Although finishing solidly in third place, Cullen's perennial popularity drove the appeal of Three on a Match which, typical for NBC games in that era (and especially those staged in New York), emphasized game play over large prizes and ostentatious sets. On April 23, 1973 the series became NBC's only game to receive an exemption from the network's five-game limit for returning champions.

However, by spring 1974 daytime head Lin Bolen, who had overseen the cancellation of several games started before her arrival a year and a half earlier, asked Stewart to overhaul Three on a Match. When this failed to improve ratings, the two decided instead to start from scratch with a new game, titled Winning Streak.

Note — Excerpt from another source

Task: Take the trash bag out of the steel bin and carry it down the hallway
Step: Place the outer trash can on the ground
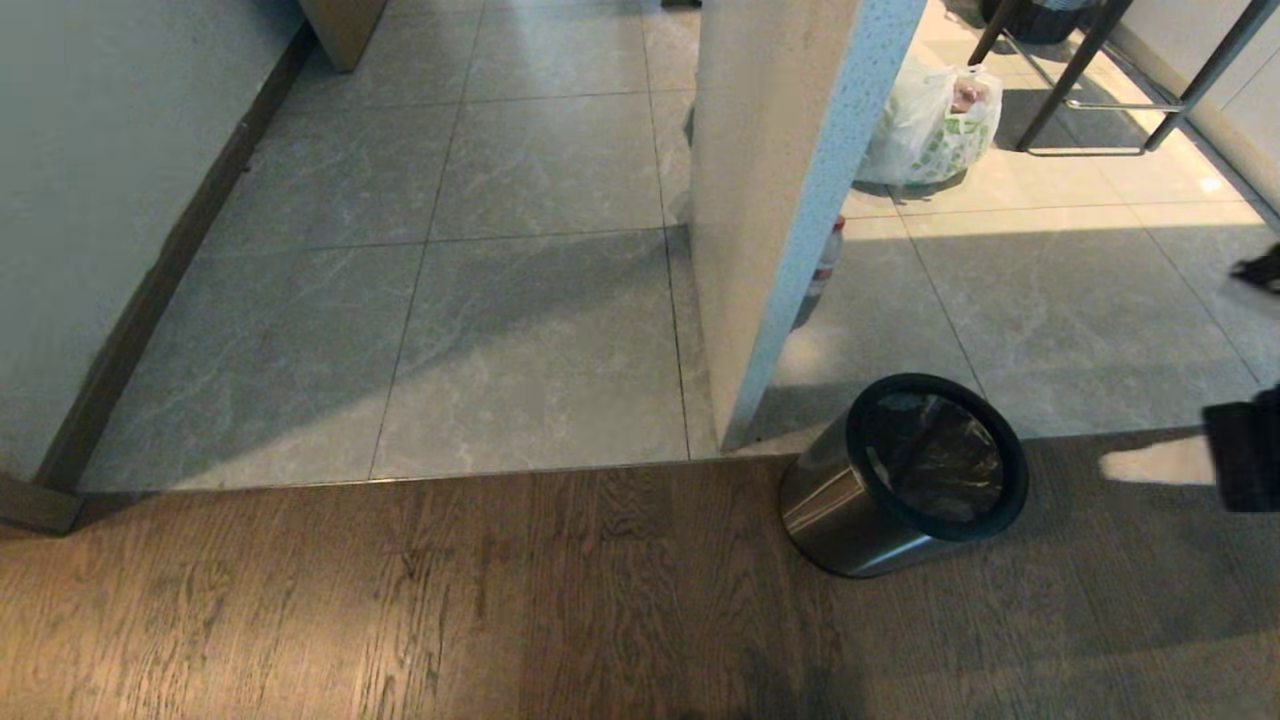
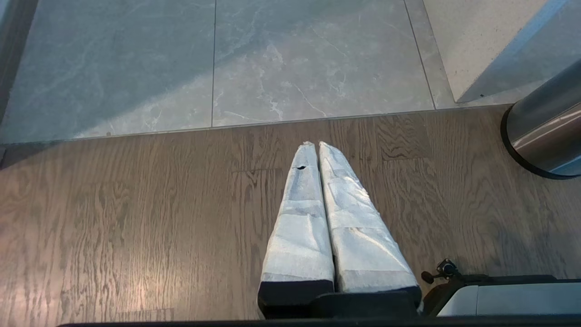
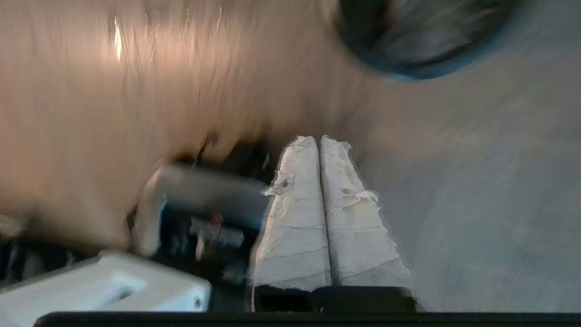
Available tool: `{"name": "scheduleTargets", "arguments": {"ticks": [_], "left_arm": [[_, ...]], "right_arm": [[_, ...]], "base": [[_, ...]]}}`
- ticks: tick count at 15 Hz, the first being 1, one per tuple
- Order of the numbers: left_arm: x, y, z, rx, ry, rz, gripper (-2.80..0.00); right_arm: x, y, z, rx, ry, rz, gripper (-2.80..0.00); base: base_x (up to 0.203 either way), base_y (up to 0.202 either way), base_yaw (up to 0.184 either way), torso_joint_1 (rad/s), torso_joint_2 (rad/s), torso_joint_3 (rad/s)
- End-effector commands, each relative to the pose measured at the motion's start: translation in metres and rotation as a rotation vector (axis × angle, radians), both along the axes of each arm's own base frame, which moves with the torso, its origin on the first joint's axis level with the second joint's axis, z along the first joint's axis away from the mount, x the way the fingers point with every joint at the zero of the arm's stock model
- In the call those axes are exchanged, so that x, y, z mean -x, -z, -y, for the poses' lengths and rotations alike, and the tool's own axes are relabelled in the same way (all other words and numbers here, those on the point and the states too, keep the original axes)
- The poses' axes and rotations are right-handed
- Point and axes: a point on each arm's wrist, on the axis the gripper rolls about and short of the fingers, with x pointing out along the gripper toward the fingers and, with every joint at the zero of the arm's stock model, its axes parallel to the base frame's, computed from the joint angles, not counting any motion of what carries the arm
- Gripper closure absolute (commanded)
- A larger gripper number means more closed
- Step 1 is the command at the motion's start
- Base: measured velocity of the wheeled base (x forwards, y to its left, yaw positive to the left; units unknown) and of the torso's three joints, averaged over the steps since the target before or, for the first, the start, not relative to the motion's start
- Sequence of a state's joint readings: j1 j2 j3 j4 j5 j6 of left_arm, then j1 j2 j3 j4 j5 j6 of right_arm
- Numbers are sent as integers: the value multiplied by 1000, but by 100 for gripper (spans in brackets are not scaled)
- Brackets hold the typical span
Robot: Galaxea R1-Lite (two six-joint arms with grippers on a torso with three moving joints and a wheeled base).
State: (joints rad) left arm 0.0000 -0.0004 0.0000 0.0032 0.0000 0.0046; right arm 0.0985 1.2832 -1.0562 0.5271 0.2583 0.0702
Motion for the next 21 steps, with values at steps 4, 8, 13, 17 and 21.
{"name": "scheduleTargets", "arguments": {"ticks": [4, 8, 13, 17, 21], "left_arm": [[0, 0, 0, 0, 0, 0, 0], [0, 0, 0, 0, 0, 0, 0], [0, 0, 0, 0, 0, 0, 0], [0, 0, 0, 0, 0, 0, 0], [0, 0, 0, 0, 0, 0, 0]], "right_arm": [[-103, 95, -21, 37, -178, -228, -280], [-145, 142, -28, 60, -228, -128, -280], [-176, 161, -32, 76, -244, -5, -280], [-193, 174, -34, 93, -255, 30, -280], [-200, 191, -38, 103, -271, 21, 0]], "base": [[0, 0, 0, 0, 0, 0], [0, 0, 0, 0, 0, 0], [0, 0, 0, 0, 0, 0], [0, 0, 0, 0, 0, 0], [0, 0, 0, 0, 0, 0]]}}
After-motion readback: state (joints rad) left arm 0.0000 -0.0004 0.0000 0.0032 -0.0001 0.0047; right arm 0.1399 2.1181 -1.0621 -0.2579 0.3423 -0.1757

The new show replaced Three on a Match and swapped time slots with Jeopardy!, a decision that would prove to be fatal to both programs. Both shows ended on January 3, 1975.

===Merchandise===
Milton Bradley made only one edition in 1972, which followed the first Prize Board version.

===Australian version===
Reg Grundy bought the rights to produce an Australian version for the Seven Network hosted by Bob Moore. It was promoted as "Australia's first color game show", although Australian television was still transitioning from black and white to color broadcasting during that time. Gameplay remained the same with a similar set as the American version used, as with other Grundy productions. However, the question and board values were divided by ten, meaning each pot was worth $1 per number of questions. Also, the Prize Board was played as a standard end game, with a vacation as the top prize.

=== Attempted reboot ===
In early 1983, Bob Stewart Productions entered into a partnership with Dick Clark Productions (a production company owned by the host of Pyramid, Dick Clark) and Syndicast Services to develop a 90-minute game show block consisting of revivals of old Stewart properties Eye Guess, Three on a Match and Chain Reaction for a possible launch that fall, then attempted to delay the launch to 1984-1985, but none of the planned revivals got off the ground. Jack Clark was slated to host the attempted reboot of Three on a Match.

==Episode status==
The series is believed to have been wiped, as per network practices of that era. Six episodes from March and April 1973 are held at the UCLA Film and Television Archive. Five episodes from February 1974 featuring a New York-area contestant, Fred Abrahams, have been released on the internet, and are from his own library. Another episode from December 1973 (with Howell announcing), a partial recording of a 1971 episode, and an audio recording of the June 1974 series finale, have been released on YouTube.

The status of the Australian version is not known, but may have also been wiped. A single episode of the version is held by the National Film and Sound Archive.